Pour illustrer cette idée, Marion Laval-Jeantet souhaite se faire injecter prochainement du sang de cheval. En collaboration avec des laboratoires étrangers (suisses et lituaniens), elle a commencé la phase préparatoire de l’opération en se faisant injecter des « vaccins » d’immunoglobulines de la thyroïde et du foie. « Je ne sais pas quel en sera le support artistique mais cette expérience, plus qu’un simple exemple vulgarisateur répond à mes propres curiosités.

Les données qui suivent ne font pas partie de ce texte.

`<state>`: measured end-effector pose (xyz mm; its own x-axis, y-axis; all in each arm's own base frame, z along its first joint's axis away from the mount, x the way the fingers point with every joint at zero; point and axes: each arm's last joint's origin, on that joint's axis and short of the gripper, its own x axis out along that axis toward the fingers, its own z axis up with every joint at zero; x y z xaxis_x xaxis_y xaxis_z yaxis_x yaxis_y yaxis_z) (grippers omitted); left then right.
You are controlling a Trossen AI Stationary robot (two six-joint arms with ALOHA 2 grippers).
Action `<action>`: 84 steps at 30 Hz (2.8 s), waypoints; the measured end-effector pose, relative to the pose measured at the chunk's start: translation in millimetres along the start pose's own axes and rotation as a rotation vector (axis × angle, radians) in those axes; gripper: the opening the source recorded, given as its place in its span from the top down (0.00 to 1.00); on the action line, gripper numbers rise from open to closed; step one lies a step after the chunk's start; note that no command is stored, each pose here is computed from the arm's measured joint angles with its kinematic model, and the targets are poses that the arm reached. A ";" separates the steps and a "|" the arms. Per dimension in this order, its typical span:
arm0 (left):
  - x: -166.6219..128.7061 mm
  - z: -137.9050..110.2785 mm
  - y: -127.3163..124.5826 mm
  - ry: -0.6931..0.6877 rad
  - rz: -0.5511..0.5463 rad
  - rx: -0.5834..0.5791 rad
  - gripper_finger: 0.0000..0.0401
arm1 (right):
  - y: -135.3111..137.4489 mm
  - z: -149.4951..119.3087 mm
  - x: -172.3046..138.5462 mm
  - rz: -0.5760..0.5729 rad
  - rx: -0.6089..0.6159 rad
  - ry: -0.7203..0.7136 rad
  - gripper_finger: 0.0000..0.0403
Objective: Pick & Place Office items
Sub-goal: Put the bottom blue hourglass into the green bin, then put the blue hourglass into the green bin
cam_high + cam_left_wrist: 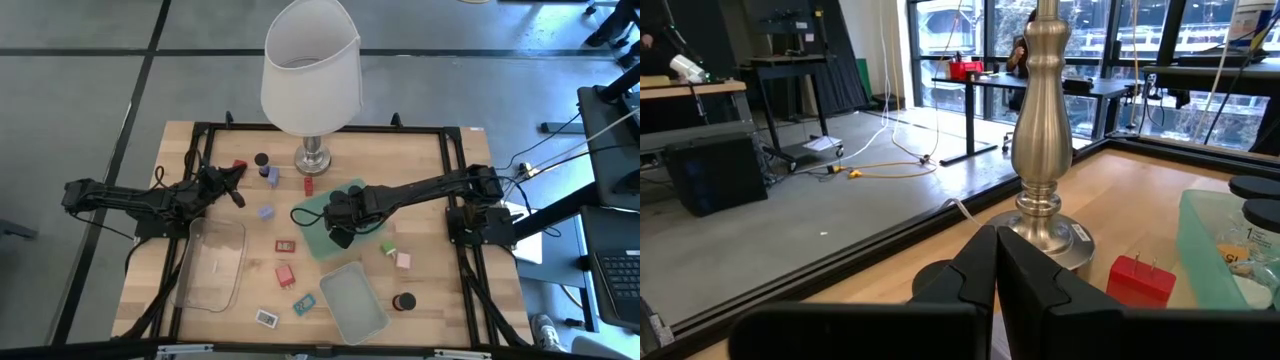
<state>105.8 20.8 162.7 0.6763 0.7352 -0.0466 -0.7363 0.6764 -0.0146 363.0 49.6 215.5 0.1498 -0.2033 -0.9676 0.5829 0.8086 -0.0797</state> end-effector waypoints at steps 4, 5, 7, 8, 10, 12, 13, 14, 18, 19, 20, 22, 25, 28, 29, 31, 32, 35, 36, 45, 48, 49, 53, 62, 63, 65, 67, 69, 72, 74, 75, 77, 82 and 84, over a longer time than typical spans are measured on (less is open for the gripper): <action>0.0 0.0 0.0 0.000 0.000 0.000 0.98 | 0.0 0.0 0.0 0.001 0.009 0.001 0.40; 0.0 -0.1 0.0 0.000 0.000 0.000 0.98 | 0.0 -0.1 0.0 0.001 0.008 0.001 0.39; 0.0 0.0 0.0 0.000 0.000 0.000 0.98 | -0.1 0.0 0.0 0.001 0.009 0.001 0.35; 0.0 0.0 0.0 0.000 0.000 0.000 0.98 | -0.4 0.3 0.0 0.001 0.013 0.001 0.33; 0.0 0.0 0.0 0.000 0.000 0.000 0.98 | -1.1 0.9 0.2 0.000 0.018 0.001 0.30; 0.0 0.0 0.0 0.000 0.000 0.000 0.98 | -2.7 2.0 0.0 -0.001 0.023 0.001 0.27; 0.0 0.0 0.0 0.000 0.000 0.000 0.98 | -3.8 2.7 -0.3 -0.001 0.027 0.002 0.26; 0.0 0.0 0.0 0.000 0.000 0.000 0.98 | -5.1 3.5 -1.3 0.001 0.031 0.000 0.25; 0.0 0.0 0.0 0.000 0.000 0.000 0.98 | -8.0 9.2 -17.3 -0.022 0.031 -0.012 0.24; 0.0 0.0 0.0 0.000 0.000 0.000 0.98 | -9.4 10.7 -24.1 -0.042 0.021 -0.012 0.24; 0.0 0.0 0.0 0.000 0.000 0.000 0.98 | -11.0 12.2 -32.1 -0.064 0.009 -0.014 0.25; 0.0 0.0 0.0 0.000 0.000 0.000 0.98 | -11.1 16.0 -49.8 -0.080 -0.011 -0.038 0.26; 0.0 -0.1 0.0 0.000 0.000 0.000 0.98 | -10.0 20.3 -79.8 -0.092 -0.055 -0.094 0.27; 0.0 0.0 0.0 0.000 0.000 0.000 0.98 | -7.9 21.3 -109.3 -0.095 -0.111 -0.166 0.28; 0.0 -0.1 0.0 0.000 0.000 0.000 0.98 | -7.5 21.1 -118.1 -0.097 -0.130 -0.187 0.28; 0.0 0.0 0.0 0.000 0.000 0.000 0.98 | -7.0 19.9 -135.1 -0.105 -0.167 -0.233 0.28; 0.0 0.0 0.0 0.000 0.000 0.000 0.98 | -7.1 19.1 -143.0 -0.112 -0.183 -0.256 0.28; 0.0 0.0 0.0 0.000 0.000 0.000 0.98 | -7.8 15.1 -162.5 -0.145 -0.218 -0.319 0.28; 0.0 0.0 0.0 0.000 0.000 0.000 0.98 | -8.3 13.1 -168.0 -0.162 -0.230 -0.336 0.28; 0.0 0.0 0.0 0.000 0.000 0.000 0.98 | -23.6 -3.7 -202.4 -0.129 -0.350 -0.392 0.28; 0.0 1.1 0.0 -0.009 -0.001 -0.010 0.98 | -37.2 -8.0 -210.9 -0.133 -0.349 -0.413 0.28; 0.0 1.1 0.0 -0.009 -0.001 -0.009 0.98 | -43.1 -9.7 -213.8 -0.133 -0.339 -0.419 0.28; 0.0 1.0 0.0 -0.008 -0.001 -0.009 0.98 | -63.3 -17.0 -220.6 -0.197 -0.276 -0.473 0.28; 0.0 2.6 0.3 -0.021 0.013 -0.023 0.98 | -88.1 -41.6 -201.0 -0.317 -0.170 -0.487 0.28; 0.0 2.6 0.3 -0.021 0.013 -0.025 0.98 | -90.3 -44.3 -198.2 -0.322 -0.165 -0.481 0.28; 0.0 2.7 0.3 -0.022 0.013 -0.038 0.96 | -94.2 -48.0 -192.5 -0.333 -0.155 -0.467 0.28; 0.0 2.6 -0.3 -0.020 -0.009 -0.049 0.92 | -97.5 -49.7 -188.7 -0.341 -0.142 -0.458 0.28; 0.0 2.6 -1.8 -0.016 -0.060 -0.049 0.87 | -101.3 -50.3 -187.6 -0.343 -0.114 -0.458 0.28; -0.3 2.5 -4.1 -0.011 -0.140 -0.048 0.77 | -106.0 -50.7 -189.3 -0.332 -0.060 -0.468 0.28; -0.4 2.4 -4.9 -0.009 -0.167 -0.047 0.70 | -107.3 -51.2 -190.2 -0.319 -0.035 -0.471 0.28; -0.4 2.4 -5.0 -0.009 -0.173 -0.047 0.66 | -108.0 -51.9 -190.9 -0.308 -0.025 -0.467 0.28; -0.4 2.3 -5.2 -0.008 -0.178 -0.044 0.59 | -108.7 -53.0 -191.7 -0.287 -0.017 -0.456 0.28; 0.0 2.6 -2.3 -0.018 -0.083 0.024 0.45 | -107.7 -53.7 -191.0 -0.252 0.013 -0.435 0.28; 0.8 2.8 0.7 -0.021 0.001 0.044 0.41 | -107.5 -53.7 -190.9 -0.249 0.020 -0.433 0.28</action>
<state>105.9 22.0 165.5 0.6763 0.7362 -0.0253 -0.7356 0.6768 0.0292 228.8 31.1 395.9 0.3201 -0.6027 -0.7309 0.6575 0.6968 -0.2866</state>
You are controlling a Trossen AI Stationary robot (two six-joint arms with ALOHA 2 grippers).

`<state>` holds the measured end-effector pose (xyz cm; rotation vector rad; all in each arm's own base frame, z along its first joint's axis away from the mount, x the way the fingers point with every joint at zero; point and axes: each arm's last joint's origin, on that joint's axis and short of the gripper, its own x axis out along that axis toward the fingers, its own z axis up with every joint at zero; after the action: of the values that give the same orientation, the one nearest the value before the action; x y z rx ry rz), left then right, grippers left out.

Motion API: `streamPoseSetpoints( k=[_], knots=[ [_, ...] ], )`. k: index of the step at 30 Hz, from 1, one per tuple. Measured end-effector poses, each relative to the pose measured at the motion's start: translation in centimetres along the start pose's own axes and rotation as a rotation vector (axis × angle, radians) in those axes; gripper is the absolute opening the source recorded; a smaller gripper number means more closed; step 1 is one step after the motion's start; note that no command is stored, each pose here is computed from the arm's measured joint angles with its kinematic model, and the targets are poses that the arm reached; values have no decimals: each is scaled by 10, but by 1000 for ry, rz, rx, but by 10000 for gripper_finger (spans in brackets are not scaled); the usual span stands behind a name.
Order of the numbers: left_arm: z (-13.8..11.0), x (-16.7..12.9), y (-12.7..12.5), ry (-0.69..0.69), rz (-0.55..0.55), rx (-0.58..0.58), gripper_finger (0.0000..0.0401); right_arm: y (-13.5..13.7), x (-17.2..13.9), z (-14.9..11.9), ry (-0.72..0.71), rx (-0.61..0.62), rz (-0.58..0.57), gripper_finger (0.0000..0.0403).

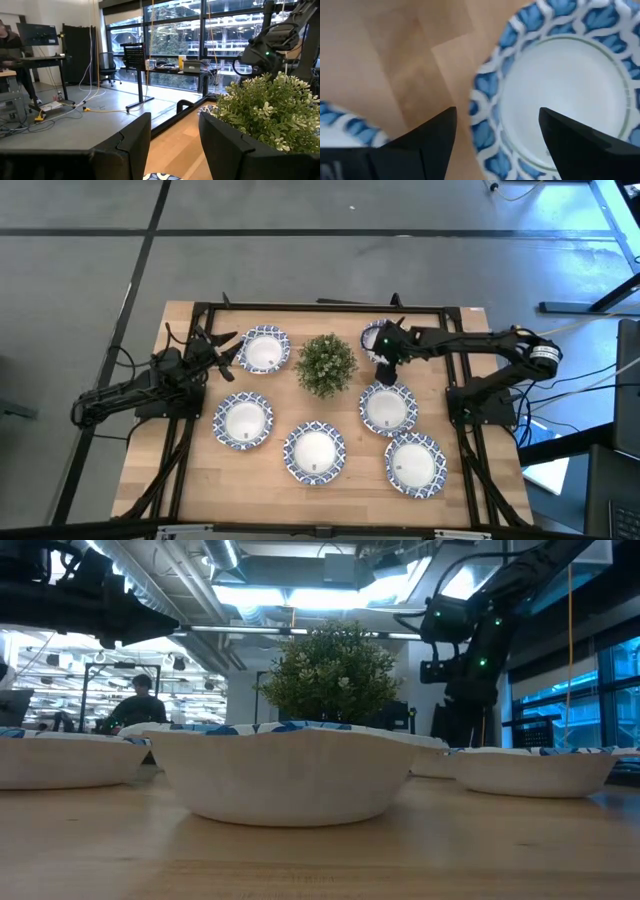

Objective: Nest bowls inside each other
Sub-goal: Stack the white bowl on top of the other white bowl

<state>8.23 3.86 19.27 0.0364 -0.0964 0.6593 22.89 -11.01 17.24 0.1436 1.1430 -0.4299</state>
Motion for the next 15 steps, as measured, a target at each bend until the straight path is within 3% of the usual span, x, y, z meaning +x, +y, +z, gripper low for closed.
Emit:
streamPoseSetpoints(
  k=[15],
  knots=[
    [0,0,0,0,0,0,161,-8,3,-1,6,13,15,281]
  ],
)
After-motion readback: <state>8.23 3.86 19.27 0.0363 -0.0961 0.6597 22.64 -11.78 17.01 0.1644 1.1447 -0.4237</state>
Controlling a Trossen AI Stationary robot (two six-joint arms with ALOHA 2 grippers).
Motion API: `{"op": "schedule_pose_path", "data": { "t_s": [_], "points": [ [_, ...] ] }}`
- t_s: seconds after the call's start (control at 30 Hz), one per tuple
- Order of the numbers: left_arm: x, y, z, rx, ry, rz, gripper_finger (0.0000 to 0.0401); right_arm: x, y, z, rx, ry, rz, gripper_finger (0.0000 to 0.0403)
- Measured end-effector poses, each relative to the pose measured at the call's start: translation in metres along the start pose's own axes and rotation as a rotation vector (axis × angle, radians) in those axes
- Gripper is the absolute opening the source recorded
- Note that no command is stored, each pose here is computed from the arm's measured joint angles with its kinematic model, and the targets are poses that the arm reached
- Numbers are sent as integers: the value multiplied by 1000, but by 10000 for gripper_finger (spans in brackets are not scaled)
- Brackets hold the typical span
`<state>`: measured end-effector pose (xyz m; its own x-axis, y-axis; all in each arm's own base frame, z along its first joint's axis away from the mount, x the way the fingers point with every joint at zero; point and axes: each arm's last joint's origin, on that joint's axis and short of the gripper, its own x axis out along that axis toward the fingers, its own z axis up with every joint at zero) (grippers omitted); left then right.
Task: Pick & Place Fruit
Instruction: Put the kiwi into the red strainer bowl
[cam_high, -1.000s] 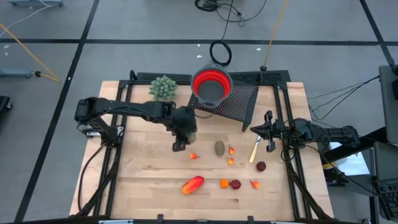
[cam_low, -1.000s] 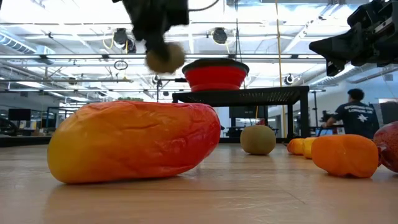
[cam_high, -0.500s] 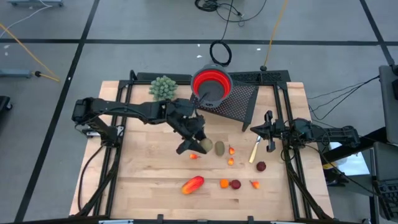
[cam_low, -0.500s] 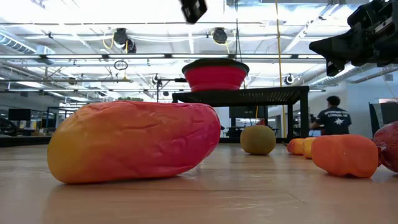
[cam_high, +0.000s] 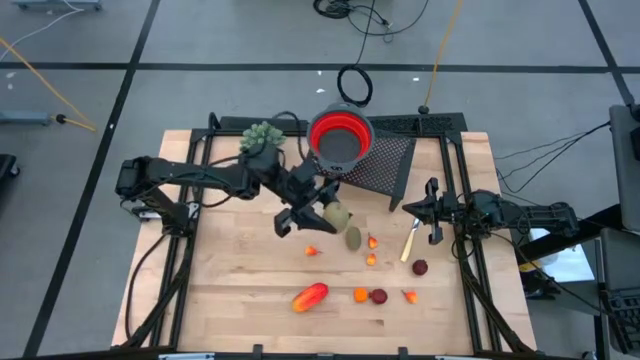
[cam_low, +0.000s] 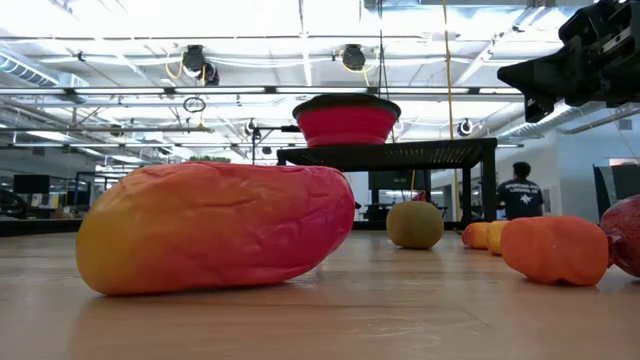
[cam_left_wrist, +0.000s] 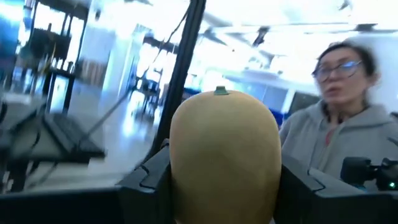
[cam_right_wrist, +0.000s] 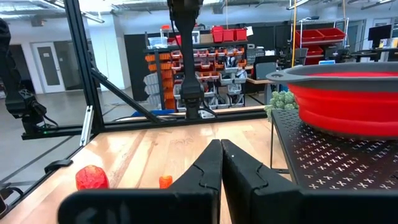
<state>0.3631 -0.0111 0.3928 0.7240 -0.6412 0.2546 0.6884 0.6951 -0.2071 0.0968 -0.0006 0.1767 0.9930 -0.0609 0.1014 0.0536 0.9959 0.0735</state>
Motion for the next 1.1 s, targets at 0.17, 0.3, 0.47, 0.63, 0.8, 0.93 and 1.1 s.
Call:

Quels seront les effets physiques, bien sur, mais aussi quels changements sur mes perceptions ? »
Dans un autre registre, les Australiens de Symbiotica se sont penchés sur l’utopie d’une production de protéines animales « sans victimes. » Ce collectif de l’université de Perth dispose du premier laboratoire de biotechnologie dédié à la production artistique. Dans leur installation Disembodied Cuisine (cuisine désincarnée) exposée à Nantes en 2002, des cellules musculaires de grenouilles mises en culture se multiplient et s’amassent. En clôture d’exposition, les petits steaks formés sont dégustés en présence des grenouilles mères.
A Liverpool, le mois dernier, ils ont également présenté « victimless leather » pour l’exposition Sk-interface. Ces petites vestes de cuir organique sont issues de cultures de cellules de souris et transposent le même concept à l’univers du textile. Ces techniques de culture ne sont pas envisageables pour une production à grande échelle, mais laissent imaginer au spectateur un monde étrange ou l’exploitation animale pourrait même être complètement abolie. Un monde ou, pourquoi pas, le cuir comme la viande seraient produits à partir de cellules humaines uniquement.
Et l’homme créa…l’homme
C’est bien sûr lorsque l’art biotech s’attaque à l’homme qu’il touche le plus de points sensibles. Les « cultures de peaux d’artistes » d’Art Orienté Objet montrent dès 1996 que les biotechnologies peuvent être appliquées à tous. « Il fallait avoir une justification pour participer à ces expériences, par exemple appartenir à un groupe antivivisection, mais cela montre que des tests étaient déjà réalisés à partir de cellules humaines » expliqueMarion Laval-Jeantet.
Plus récemment, à Liverpool, l’artiste Sterlac diffuse la vidéo de son opération un peu spéciale : une greffe d’oreille humaine sur son bras gauche. Grâce à un système de micro et une connexion Bluetooth, cet organe devrait réellement permettre à l’artiste de percevoir des sons. Si le résultat n’a rien d’esthétique, la question posée est tout à fait pertinente : si l’homme en a la capacité, ira-t-il jusqu’à modifier lui-même ses propres caractères génétiques ? Comment seront acceptés de tels hommes génétiquement modifiés ?
Si la question aurait fait sourire il y a encore quelques années, le développement du commerce scientifique, notamment aux Etats-Unis, ne présage rien de bon. Sélection du sexe des bébés par diagnostic génétique pré-implantatoire des embryons ou la récente autorisation de commercialisation de viandes issues d’animaux clonés sans étiquetage spécifique ouvrent peut-être la voie à d’autres applications industrielles subversives. Pour parodier ce mercantile scientisme, Chrissy Conant propose de vendre des bocaux contenants ses propres ovules sous le nom de « caviar humain, ascendance caucasienne. » Au moins, les artistes osent toujours mettre le doigt sur les vérités qui dérangent, et ça c’est déjà rassurant.